As you print the data below, keep every line exactly as it is and leave the images behind.
[[ DATA PROVIDED, beginning ]]
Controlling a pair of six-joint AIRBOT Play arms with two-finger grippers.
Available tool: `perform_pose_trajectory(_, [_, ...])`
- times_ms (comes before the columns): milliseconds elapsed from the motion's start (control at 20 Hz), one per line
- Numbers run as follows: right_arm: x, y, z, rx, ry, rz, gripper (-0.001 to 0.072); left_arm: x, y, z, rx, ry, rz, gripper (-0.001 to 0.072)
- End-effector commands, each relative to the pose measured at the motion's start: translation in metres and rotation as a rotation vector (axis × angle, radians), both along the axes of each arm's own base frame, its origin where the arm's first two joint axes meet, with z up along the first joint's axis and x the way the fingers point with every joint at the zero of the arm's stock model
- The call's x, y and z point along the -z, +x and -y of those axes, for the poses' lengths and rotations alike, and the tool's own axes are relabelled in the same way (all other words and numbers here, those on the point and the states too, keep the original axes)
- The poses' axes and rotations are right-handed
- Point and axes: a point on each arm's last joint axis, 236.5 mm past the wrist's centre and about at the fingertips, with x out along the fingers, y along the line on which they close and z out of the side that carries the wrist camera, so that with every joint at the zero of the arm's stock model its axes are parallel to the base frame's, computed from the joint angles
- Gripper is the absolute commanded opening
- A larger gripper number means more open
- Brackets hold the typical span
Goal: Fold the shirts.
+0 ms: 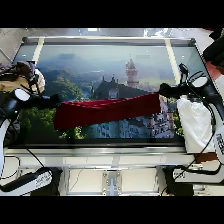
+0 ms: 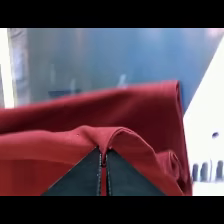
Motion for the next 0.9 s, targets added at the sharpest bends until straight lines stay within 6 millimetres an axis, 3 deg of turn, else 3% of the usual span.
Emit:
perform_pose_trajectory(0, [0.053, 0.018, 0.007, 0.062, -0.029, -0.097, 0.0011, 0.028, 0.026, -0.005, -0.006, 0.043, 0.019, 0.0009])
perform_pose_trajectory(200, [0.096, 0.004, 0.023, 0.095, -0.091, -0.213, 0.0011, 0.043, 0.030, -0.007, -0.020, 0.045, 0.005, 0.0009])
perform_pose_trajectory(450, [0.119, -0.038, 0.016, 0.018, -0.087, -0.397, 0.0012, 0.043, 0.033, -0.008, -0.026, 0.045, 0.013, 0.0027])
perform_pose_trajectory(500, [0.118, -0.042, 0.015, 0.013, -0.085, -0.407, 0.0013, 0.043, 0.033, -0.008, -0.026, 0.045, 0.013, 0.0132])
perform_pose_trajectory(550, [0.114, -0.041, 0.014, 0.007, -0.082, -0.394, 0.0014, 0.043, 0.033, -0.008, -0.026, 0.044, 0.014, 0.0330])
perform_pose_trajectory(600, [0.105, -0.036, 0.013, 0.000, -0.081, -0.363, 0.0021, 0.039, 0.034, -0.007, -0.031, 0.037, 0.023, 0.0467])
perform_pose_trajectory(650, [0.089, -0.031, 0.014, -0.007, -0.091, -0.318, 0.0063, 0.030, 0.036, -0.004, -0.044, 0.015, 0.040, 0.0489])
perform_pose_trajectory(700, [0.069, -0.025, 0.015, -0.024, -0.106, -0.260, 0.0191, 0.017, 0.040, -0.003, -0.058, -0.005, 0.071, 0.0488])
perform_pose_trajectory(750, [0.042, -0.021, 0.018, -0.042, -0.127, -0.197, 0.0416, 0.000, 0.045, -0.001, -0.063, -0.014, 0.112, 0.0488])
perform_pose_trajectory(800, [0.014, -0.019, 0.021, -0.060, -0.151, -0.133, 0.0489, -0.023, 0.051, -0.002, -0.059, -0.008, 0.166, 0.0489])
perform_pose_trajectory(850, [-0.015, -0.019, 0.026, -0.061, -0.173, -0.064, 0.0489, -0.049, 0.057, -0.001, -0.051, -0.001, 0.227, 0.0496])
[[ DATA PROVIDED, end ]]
**REPLY TO THE TASK**
Controlling a pair of six-joint AIRBOT Play arms with two-finger grippers.
Available tool: `perform_pose_trajectory(_, [_, ...])`
- times_ms (comes before the columns): milliseconds elapsed from the motion's start (control at 20 Hz), one per line
- Numbers run as follows: right_arm: x, y, z, rx, ry, rz, gripper (-0.001 to 0.072); left_arm: x, y, z, rx, ry, rz, gripper (-0.001 to 0.072)
- End-effector commands, each relative to the pose measured at the motion's start: translation in metres and rotation as a rotation vector (axis × angle, radians), both along the axes of each arm's own base frame, its origin where the arm's first two joint axes meet, with z up along the first joint's axis and x the way the fingers point with every joint at the zero of the arm's stock model
- The call's x, y and z point along the -z, +x and -y of those axes, for the poses' lengths and rotations alike, and the tool's own axes are relabelled in the same way (all other words and numbers here, those on the point and the states too, keep the original axes)
- The poses' axes and rotations are right-handed
- Point and axes: a point on each arm's last joint axis, 236.5 mm past the wrist's centre and about at the fingertips, with x out along the fingers, y along the line on which they close and z out of the side that carries the wrist camera, so that with every joint at the zero of the arm's stock model its axes are parallel to the base frame's, computed from the joint angles
- Gripper is the absolute commanded opening
- A larger gripper number means more open
- Brackets hold the typical span
Goal: Fold the shirts.
+0 ms: 
+0 ms: 
Motion for the next 0.9 s, targets added at the sharpest bends until straight lines stay within 6 millimetres an axis, 3 deg of turn, else 3% of the usual span.
Emit:
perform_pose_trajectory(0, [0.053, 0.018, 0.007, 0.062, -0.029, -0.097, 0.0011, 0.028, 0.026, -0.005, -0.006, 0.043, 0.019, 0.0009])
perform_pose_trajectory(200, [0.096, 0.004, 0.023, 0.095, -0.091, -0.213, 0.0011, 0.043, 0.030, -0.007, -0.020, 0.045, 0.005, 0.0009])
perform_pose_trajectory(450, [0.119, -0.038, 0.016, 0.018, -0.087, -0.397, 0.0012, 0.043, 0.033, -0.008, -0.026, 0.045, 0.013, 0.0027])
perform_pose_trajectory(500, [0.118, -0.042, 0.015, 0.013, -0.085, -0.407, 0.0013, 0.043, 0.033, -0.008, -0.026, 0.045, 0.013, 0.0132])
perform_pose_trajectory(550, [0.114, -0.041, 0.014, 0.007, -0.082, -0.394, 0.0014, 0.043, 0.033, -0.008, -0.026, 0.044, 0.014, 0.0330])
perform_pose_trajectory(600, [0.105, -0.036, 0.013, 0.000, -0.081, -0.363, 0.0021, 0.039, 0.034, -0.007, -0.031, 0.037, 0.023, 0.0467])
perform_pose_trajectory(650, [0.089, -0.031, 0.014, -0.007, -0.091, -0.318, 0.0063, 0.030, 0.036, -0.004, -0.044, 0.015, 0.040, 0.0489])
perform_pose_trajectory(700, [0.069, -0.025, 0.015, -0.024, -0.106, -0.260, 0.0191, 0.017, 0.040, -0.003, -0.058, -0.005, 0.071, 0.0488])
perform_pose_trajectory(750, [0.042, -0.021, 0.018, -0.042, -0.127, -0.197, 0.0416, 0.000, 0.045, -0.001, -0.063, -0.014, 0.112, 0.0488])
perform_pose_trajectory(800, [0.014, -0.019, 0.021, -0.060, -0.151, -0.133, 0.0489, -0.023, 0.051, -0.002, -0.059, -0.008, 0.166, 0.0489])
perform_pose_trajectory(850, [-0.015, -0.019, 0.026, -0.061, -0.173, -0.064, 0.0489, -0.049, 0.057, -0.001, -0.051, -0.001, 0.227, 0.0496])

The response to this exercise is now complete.